“Casualidad o coincidencia” / Voz del asociado

Henry Calderón / Voz del Asociado/

Son dos palabras las cuales usamos muy frecuentemente cuando nos sucede algo, que puede ser agradable o desagradable, esperado o no esperado y nos preguntamos ¿Esto es una casualidad o lo que sucede es una coincidencia?

Se define que la casualidad es la combinación de circunstancias que no se pueden prever ni evitar y la coincidencia es la acción y efecto de coincidir, es decir ocurrir a un mismo tiempo, convenir en el modo, ocasión u otras circunstancias.

Aclarando estos dos conceptos, la casualidad estaría más ligada al azar, la coincidencia lleva una serie de condiciones, estamos en el sitio adecuado en el momento oportuno.

Como hijos del Señor, las casualidades o coincidencias no existen, porque se tiene la convicción que es el Espíritu Santo que nos guía a ser proactivos e insistir y ponerse en acción a realizar algún don, fruto o tarea para glorificar el nombre del Dios eterno.
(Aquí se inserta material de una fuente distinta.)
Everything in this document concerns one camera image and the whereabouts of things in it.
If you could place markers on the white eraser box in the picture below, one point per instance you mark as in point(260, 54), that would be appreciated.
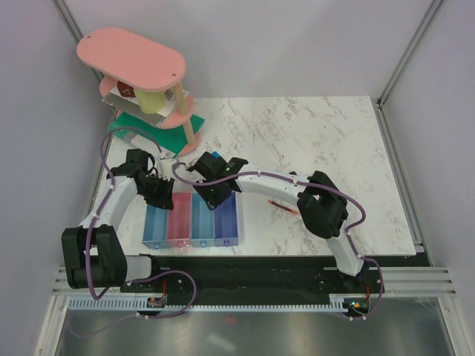
point(149, 146)

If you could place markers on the dark red card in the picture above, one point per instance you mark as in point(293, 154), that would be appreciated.
point(125, 90)

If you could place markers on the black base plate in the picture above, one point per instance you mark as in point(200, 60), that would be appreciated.
point(253, 279)

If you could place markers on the red pen right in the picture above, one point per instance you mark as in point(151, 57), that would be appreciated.
point(283, 207)

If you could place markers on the light blue drawer bin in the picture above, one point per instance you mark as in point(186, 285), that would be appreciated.
point(155, 228)

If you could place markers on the purple drawer bin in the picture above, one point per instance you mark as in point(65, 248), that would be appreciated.
point(227, 222)

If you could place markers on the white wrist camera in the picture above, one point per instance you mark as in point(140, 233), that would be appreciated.
point(192, 166)
point(165, 168)

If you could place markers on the cream yellow cylinder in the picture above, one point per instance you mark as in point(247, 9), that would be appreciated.
point(150, 102)

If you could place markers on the pink tiered shelf stand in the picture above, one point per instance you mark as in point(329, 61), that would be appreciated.
point(120, 55)

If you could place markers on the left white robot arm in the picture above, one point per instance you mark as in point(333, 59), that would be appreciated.
point(92, 252)

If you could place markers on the light blue cable duct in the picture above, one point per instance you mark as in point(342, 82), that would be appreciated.
point(160, 304)

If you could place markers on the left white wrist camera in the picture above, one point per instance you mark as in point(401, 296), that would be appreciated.
point(165, 168)

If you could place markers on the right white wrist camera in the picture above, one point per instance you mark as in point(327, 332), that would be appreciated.
point(192, 166)

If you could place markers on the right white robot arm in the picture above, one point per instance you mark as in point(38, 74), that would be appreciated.
point(321, 206)

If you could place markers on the pink drawer bin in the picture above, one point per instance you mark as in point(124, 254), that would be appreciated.
point(178, 230)

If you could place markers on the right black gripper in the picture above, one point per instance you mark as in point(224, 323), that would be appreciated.
point(213, 202)

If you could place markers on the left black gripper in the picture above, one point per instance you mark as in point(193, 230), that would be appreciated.
point(165, 200)

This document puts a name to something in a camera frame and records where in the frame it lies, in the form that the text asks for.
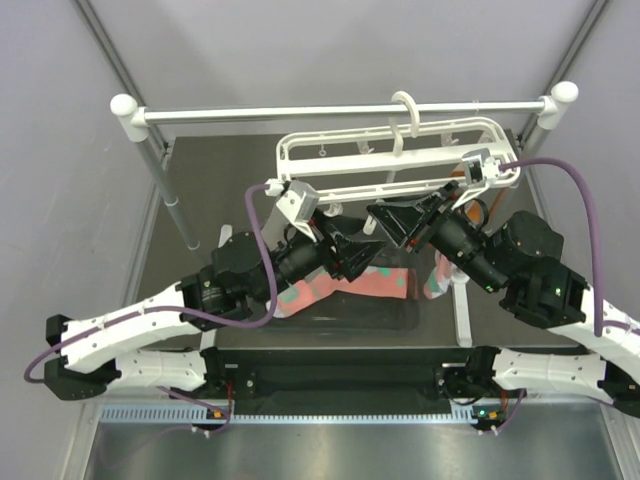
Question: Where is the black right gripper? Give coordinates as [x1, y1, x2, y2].
[366, 180, 509, 295]

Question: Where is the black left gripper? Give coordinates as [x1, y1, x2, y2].
[252, 209, 388, 306]

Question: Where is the orange beige sock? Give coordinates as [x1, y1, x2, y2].
[462, 189, 507, 226]

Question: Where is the pink patterned sock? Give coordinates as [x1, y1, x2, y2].
[423, 251, 463, 300]
[274, 267, 409, 319]

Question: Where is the white plastic clip hanger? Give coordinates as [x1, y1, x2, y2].
[265, 91, 520, 230]

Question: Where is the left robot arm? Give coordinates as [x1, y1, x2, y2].
[43, 212, 386, 401]

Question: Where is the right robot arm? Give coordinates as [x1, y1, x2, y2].
[367, 181, 639, 417]

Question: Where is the clear plastic bin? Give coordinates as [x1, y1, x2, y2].
[267, 245, 420, 334]

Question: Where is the silver clothes rack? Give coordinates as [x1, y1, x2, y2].
[109, 80, 580, 346]

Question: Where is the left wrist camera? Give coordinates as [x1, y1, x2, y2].
[276, 180, 320, 242]

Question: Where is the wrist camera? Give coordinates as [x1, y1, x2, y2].
[276, 180, 320, 242]
[452, 148, 500, 210]

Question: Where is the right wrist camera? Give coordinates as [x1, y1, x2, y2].
[452, 148, 500, 210]

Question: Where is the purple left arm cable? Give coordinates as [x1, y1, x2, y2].
[23, 183, 289, 384]

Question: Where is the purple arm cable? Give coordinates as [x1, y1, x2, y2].
[497, 157, 606, 339]
[23, 183, 289, 384]

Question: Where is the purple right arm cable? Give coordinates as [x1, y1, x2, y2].
[497, 157, 606, 339]

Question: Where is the grey cable duct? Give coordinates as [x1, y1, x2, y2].
[100, 404, 505, 426]

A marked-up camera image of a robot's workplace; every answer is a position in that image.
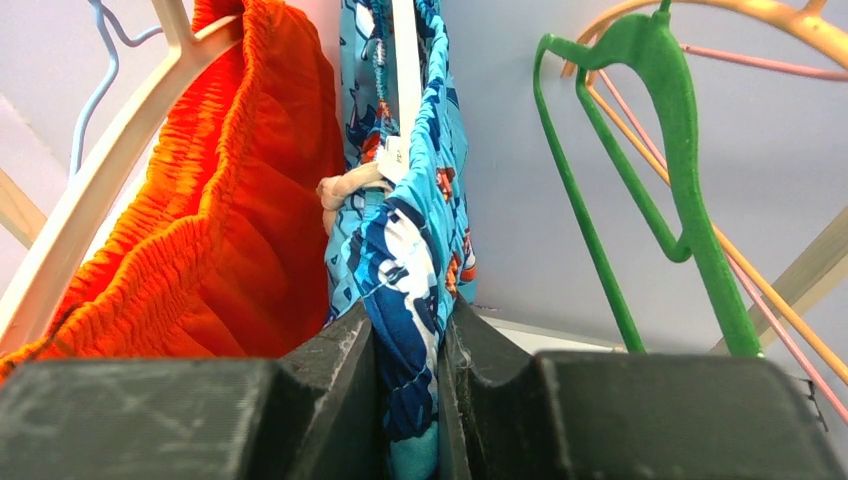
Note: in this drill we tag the wooden clothes rack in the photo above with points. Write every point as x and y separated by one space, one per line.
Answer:
820 267

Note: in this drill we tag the left wooden hanger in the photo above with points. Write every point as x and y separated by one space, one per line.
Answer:
60 245

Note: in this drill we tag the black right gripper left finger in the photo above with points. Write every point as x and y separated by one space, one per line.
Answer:
312 414

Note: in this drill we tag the orange wooden hanger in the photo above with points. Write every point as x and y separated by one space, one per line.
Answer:
749 22

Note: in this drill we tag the pink wire hanger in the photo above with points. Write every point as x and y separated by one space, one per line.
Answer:
773 174

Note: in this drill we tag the green hanger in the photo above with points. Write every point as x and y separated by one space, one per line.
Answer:
645 45

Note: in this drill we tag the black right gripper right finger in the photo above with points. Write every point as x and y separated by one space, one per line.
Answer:
508 414

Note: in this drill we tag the orange mesh shorts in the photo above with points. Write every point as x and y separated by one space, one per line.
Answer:
215 245

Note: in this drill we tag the teal shark print shorts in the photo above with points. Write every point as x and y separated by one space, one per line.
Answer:
402 249
Cuando el Señor Jesús es sentenciado a muerte, se dan dos eventos, la experiencia de dos hombres; Simón de Cirene y José de Arimatea, quienes fueron testigos de la crucifixión y muerte de Jesús, realizando una tarea que fue significativa.

“Y obligaron a uno que pasaba, Simón de Cirene, padre de Alejandro y de Rufo, que llevase la cruz. Y le llevaron a un lugar llamado Gólgota, que traducido es: Lugar de la Calavera”.    Marcos 15:21-22 (VRV1960).

Simón de Cirene venía del campo, escuchó que en la ciudad algo estaba sucediendo, observando se percató que llevaban a varios hombres para ser crucificados, dándose cuenta que uno de ellos era el que hacía milagros, el que en sus mensajes hablaba de amor y esperanza.

Los soldados lo llamaron y lo obligaron a llevar la cruz de Jesús hasta el monte de La Calavera. No existen casualidades o coincidencias, allí conoció a Jesús no solo por haber llevado la cruz, sino también porque para Simón este evento tuvo que representar  un cambio en su vida, lo conoció, lo siguió, le creyó, lo amó y vivió para Él.

Llevó este testimonio a su hogar, donde creyeron y siguieron a Jesucristo.

“Les mando saludos a Rufo, que es un distinguido servidor de Cristo, y a su madre, que me ha tratado como a un hijo”. Romanos 16:13 (VLA2003)

 Por otro lado, tenemos a José de Arimatea, de la ciudad de Judea, miembro del concilio y que esperaba el reino de Dios, este entró osadamente ante Pilato para pedir su cuerpo, tampoco fue casualidad o coincidencia, el Señor estaba trabajando en su corazón para que siguiera a Jesús y así donara el terreno donde le dieron sepultura.

“Había un varón llamado José, de Arimatea, ciudad de Judea, el cual era miembro del concilio, varón bueno y justo. Este, que también esperaba el reino de Dios, y no había consentido en el acuerdo ni en los hechos de ellos, fue a Pilato, y pidió el cuerpo de Jesús. Y quitándolo, lo envolvió en una sábana, y lo puso en un sepulcro abierto en una peña, en el cual aún no se había puesto a nadie”. Lucas 23:50-53 (VRV1960).

Para el Señor no existen casualidades o coincidencias, Él tiene el control del tiempo y el lugar preciso para llamar a todo hombre o mujer:  un técnico en salud, un profesional de salud, un oficinista, carpintero, albañil, taxista, agricultor, una madre, padre, abuelo, niño, etc, para ser su siervo y discípulo.

Este es el momento de seguir a Jesucristo y ser obediente a su Palabra y ver la transformación en la vida de cada uno de los que él llama para dar testimonio de su amor y glorificar al Padre Eterno.

“Padre eterno, tú tienes el control de todo, nada de lo que nos das es por casualidad o coincidencia. Nos ha llamado, a ser obedientes a su Palabra y a ser buenos administradores de lo que has dado a cada uno de acuerdo con tu soberanía, voluntad y misericordia. Que el amor de Cristo reine en el corazón y que el Espíritu Santo nos revele tu voluntad, con un espíritu de conocimiento y de carácter santo”. Amén.